■ WHAT YOU WILL DO ■
The reply should give back every entry exactly as written.

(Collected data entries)
____________
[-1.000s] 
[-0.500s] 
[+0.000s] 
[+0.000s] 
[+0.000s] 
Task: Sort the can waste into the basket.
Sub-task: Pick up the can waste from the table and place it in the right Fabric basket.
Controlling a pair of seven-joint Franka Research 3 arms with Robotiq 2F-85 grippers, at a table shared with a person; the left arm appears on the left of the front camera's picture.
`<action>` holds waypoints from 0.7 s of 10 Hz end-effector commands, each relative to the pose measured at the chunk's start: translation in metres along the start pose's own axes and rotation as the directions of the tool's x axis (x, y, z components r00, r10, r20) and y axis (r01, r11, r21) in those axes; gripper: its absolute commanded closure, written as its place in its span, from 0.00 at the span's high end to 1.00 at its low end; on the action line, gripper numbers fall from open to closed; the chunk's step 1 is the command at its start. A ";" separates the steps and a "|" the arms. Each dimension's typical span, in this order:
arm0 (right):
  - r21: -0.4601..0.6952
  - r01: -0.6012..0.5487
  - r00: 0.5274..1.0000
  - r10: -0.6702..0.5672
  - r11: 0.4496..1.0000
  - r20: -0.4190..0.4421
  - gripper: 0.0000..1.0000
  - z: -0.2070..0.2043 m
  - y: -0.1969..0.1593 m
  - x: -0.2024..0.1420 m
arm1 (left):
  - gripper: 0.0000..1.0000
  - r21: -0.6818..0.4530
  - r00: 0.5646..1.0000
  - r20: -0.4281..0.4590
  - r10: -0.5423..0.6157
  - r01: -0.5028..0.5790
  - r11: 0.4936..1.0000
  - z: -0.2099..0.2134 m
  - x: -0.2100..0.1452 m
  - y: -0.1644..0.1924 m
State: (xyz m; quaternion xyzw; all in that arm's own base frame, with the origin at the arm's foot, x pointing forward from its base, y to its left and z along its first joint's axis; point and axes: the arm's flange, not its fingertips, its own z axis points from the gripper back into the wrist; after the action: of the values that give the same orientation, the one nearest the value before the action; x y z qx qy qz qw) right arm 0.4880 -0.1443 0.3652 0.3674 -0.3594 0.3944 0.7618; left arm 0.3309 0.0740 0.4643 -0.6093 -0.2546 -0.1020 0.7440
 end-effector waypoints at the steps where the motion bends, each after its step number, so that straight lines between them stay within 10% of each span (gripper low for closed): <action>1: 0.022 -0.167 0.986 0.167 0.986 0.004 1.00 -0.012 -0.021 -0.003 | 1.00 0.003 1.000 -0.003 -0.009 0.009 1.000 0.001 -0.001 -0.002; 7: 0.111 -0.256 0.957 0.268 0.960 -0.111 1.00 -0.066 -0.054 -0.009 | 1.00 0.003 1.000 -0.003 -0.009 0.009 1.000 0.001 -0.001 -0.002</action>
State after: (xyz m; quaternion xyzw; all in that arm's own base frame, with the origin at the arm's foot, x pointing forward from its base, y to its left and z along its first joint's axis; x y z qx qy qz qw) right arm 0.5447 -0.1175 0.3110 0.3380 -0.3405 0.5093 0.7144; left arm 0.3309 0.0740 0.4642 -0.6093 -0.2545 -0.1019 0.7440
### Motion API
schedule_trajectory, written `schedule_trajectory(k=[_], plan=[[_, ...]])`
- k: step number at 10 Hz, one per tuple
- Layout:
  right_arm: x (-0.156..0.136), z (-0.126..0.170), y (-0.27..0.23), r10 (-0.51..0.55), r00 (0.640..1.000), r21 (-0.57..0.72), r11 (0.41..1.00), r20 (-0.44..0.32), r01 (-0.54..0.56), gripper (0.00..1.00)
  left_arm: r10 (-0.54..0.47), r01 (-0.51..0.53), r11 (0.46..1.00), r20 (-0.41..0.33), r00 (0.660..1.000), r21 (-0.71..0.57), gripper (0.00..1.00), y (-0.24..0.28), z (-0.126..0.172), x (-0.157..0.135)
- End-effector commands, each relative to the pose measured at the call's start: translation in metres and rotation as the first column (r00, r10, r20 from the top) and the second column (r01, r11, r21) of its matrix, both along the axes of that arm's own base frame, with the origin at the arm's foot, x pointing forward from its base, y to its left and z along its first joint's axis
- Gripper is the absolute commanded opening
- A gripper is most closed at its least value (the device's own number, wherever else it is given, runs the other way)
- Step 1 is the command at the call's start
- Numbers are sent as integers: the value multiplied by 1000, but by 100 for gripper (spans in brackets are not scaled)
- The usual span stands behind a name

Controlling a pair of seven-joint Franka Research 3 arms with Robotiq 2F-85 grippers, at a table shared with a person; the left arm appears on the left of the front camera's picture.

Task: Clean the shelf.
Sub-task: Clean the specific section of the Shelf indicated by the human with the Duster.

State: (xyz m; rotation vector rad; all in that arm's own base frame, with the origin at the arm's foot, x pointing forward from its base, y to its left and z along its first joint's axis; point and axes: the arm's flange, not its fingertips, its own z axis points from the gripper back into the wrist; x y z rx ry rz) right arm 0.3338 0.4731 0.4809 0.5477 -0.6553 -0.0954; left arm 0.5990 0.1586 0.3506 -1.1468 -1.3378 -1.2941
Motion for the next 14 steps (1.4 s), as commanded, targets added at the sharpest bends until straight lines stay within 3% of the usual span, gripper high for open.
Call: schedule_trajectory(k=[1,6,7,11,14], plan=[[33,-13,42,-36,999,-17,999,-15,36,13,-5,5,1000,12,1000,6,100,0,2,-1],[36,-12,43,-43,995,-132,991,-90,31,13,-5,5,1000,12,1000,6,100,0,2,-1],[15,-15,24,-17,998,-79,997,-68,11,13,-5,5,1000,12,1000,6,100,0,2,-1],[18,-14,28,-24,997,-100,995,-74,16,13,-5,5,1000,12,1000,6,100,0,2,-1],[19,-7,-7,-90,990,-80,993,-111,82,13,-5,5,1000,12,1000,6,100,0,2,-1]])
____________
■ RESPONSE AREA ■
[-1.000s] 
[-0.500s] 
[+0.000s] 
[+0.000s] 
[+0.000s] 
Task: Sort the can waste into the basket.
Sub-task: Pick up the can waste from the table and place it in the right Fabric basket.
Controlling a pair of seven-joint Franka Research 3 arms with Robotiq 2F-85 grippers, at a table shared with a person; the left arm appears on the left of the front camera's picture.
`<action>` holds waypoints from 0.7 s of 10 Hz end-effector commands, each relative to the pose measured at the chunk's start: translation in metres along the start pose's own axes and rotation as the directions of the tool's x axis (x, y, z components r00, r10, r20) and y axis (r01, r11, r21) in those axes; gripper: its absolute commanded closure, written as its place in its span, from 0.00 at the span's high end to 1.00 at its low end; on the action line, gripper numbers fall from open to closed; the chunk's step 1 is the command at its start. A ";" separates the steps and a "|" the arms. Each dimension's typical span, in this order:
arm0 (right):
  - r21: -0.4601..0.6952
  - r01: -0.6012..0.5487
  - r00: 0.5274..1.0000
  - r10: -0.6702..0.5672
  - r11: 0.4496..1.0000
  - r20: -0.4190..0.4421
  - gripper: 0.0000..1.0000
  - z: -0.2070..0.2043 m
  - y: -0.1969..0.1593 m
  - x: -0.2024..0.1420 m
arm1 (left):
  - gripper: 0.0000..1.0000
  - r21: -0.6818..0.4530
  - r00: 0.5646..1.0000
  - r20: -0.4281..0.4590
  - r10: -0.5423..0.6157
  - r01: -0.5028..0.5790
  - r11: 0.4936..1.0000
  - z: -0.2099..0.2134 m
  - x: -0.2100..0.1452 m
  - y: -0.1644..0.1924 m
State: (xyz m; quaternion xyzw; all in that arm's own base frame, with the origin at the arm's foot, x pointing forward from its base, y to its left and z along its first joint's axis; point and axes: the arm's flange, not its fingertips, its own z axis points from the gripper back into the wrist; after the action: of the values that give the same orientation, the one nearest the value before the action; x y z qx qy qz qw) right arm 0.4880 -0.1443 0.3652 0.3674 -0.3594 0.3944 0.7618; left arm 0.3309 0.0740 0.4643 -0.6093 -0.2546 -0.1020 0.7440
 end-effector waypoints at the steps where the motion bends, each after its step number, so that straight lines between them stay within 10% of each span (gripper low for closed): <action>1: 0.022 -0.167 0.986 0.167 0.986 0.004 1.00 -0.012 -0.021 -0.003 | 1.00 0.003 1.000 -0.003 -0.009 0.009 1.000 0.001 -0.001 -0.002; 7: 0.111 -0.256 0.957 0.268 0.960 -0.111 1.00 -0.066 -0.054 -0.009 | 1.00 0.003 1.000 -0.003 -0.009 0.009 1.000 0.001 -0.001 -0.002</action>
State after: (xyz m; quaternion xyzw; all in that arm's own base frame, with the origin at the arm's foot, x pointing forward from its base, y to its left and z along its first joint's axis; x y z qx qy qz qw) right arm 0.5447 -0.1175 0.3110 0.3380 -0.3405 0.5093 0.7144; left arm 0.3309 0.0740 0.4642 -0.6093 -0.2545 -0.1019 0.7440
### Motion API
schedule_trajectory, written `schedule_trajectory(k=[_], plan=[[_, ...]])`
- k: step number at 10 Hz, one per tuple
- Layout:
  right_arm: x (-0.156..0.136), z (-0.126..0.170), y (-0.27..0.23), r10 (-0.51..0.55), r00 (0.640..1.000), r21 (-0.57..0.72), r11 (0.41..1.00), r20 (-0.44..0.32), r01 (-0.54..0.56), gripper (0.00..1.00)
  left_arm: r10 (-0.54..0.47), r01 (-0.51..0.53), r11 (0.46..1.00), r20 (-0.41..0.33), r00 (0.660..1.000), r21 (-0.71..0.57), gripper (0.00..1.00), y (-0.24..0.28), z (-0.126..0.172), x (-0.157..0.135)
- End-effector commands, each relative to the pose measured at the call's start: translation in metres and rotation as the first column (r00, r10, r20 from the top) and the second column (r01, r11, r21) of its matrix, both along the axes of that arm's own base frame, with the origin at the arm's foot, x pointing forward from its base, y to its left and z along its first joint's axis
- Gripper is the absolute commanded opening
- A gripper is most closed at its least value (the device's own number, wherever else it is given, runs the other way)
- Step 1 is the command at the call's start
- Numbers are sent as integers: the value multiplied by 1000, but by 100 for gripper (spans in brackets are not scaled)
- The usual span stands behind a name

Controlling a pair of seven-joint Franka Research 3 arms with Robotiq 2F-85 grippers, at a table shared with a person; the left arm appears on the left of the front camera's picture.

Task: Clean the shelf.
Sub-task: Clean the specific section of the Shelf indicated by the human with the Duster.

State: (xyz m; rotation vector rad; all in that arm's own base frame, with the origin at the arm's foot, x pointing forward from its base, y to its left and z along its first joint's axis; point and axes: the arm's flange, not its fingertips, its own z axis points from the gripper back into the wrist; x y z rx ry rz) right arm 0.3338 0.4731 0.4809 0.5477 -0.6553 -0.0954; left arm 0.5990 0.1586 0.3506 -1.1468 -1.3378 -1.2941
Motion for the next 14 steps (1.4 s), as commanded, targets added at the sharpest bends until straight lines stay within 3% of the usual span, gripper high for open.
Call: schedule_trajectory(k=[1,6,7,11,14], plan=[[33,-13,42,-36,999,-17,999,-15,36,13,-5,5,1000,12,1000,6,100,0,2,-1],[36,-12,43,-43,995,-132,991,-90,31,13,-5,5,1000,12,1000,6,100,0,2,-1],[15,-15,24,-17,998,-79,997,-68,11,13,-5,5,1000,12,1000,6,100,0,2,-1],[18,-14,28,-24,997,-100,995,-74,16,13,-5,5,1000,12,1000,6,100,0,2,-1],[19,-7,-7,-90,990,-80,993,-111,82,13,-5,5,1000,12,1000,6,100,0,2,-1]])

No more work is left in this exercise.